- EXERCISE INSTRUCTIONS
Those lines of the data that hold the word "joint" are to be copied out.

::: DATA SEGMENT

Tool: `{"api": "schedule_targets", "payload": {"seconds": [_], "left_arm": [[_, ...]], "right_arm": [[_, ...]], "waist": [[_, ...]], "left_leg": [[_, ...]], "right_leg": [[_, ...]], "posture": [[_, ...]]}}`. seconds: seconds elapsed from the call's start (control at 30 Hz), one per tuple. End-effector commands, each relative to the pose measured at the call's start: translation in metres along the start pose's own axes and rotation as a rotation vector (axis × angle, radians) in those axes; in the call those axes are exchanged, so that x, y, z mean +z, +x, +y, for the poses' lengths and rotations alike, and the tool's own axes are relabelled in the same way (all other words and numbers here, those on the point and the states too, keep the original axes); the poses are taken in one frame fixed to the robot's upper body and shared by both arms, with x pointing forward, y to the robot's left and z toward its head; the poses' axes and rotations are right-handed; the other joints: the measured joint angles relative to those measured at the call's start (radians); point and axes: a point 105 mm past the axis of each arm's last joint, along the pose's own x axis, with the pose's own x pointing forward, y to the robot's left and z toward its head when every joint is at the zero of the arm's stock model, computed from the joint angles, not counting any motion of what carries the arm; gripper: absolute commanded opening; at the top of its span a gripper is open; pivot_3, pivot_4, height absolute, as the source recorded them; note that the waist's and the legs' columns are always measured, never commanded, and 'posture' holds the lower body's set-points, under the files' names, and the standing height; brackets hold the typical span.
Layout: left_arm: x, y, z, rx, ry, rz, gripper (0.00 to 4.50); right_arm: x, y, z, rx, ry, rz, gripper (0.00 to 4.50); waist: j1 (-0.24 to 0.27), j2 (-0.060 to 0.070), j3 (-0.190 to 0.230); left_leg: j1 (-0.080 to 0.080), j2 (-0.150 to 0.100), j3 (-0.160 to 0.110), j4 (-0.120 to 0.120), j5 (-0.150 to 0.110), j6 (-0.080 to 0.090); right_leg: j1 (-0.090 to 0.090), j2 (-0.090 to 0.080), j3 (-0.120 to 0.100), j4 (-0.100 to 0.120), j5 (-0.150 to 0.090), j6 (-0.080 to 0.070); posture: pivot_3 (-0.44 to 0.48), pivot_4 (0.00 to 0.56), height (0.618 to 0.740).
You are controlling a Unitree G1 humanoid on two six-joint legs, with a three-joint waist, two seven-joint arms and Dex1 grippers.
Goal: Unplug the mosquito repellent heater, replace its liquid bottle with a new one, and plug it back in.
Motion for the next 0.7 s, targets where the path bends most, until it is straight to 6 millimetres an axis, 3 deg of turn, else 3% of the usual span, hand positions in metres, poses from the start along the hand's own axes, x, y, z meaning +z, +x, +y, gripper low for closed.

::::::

- SOLUTION TO THIS PROBLEM
Tool: `{"api": "schedule_targets", "payload": {"seconds": [_], "left_arm": [[_, ...]], "right_arm": [[_, ...]], "waist": [[_, ...]], "left_leg": [[_, ...]], "right_leg": [[_, ...]], "posture": [[_, ...]]}}`. seconds: seconds elapsed from the call's start (control at 30 Hz), one per tuple. End-effector commands, each relative to the pose measured at the call's start: translation in metres along the start pose's own axes and rotation as a rotation vector (axis × angle, radians) in those axes; in the call those axes are exchanged, so that x, y, z mean +z, +x, +y, for the poses' lengths and rotations alike, and the tool's own axes are relabelled in the same way (all other words and numbers here, those on the point and the states too, keep the original axes); the poses are taken in one frame fixed to the robot's upper body and shared by both arms, with x pointing forward, y to the robot's left and z toward its head; the poses' axes and rotations are right-handed; the other joints: the measured joint angles relative to those measured at the call's start (radians); point and axes: a point 105 mm past the axis of each arm's last joint, along the pose's own x axis, with the pose's own x pointing forward, y to the robot's left and z toward its head when every joint is at the zero of the arm's stock model, computed from the joint angles, not counting any motion of what carries the arm; gripper: absolute commanded opening; at the top of its span a gripper is open; pivot_3, pivot_4, height absolute, as the source recorded them; note that the waist's and the legs' columns are always measured, never commanded, and 'posture' holds the lower body's set-points, under the files' names, and the standing height; brackets hold the typical span.
You are controlling a Unitree G1 humanoid on two six-joint legs, with a three-joint waist, two seven-joint arms and Dex1 grippers.

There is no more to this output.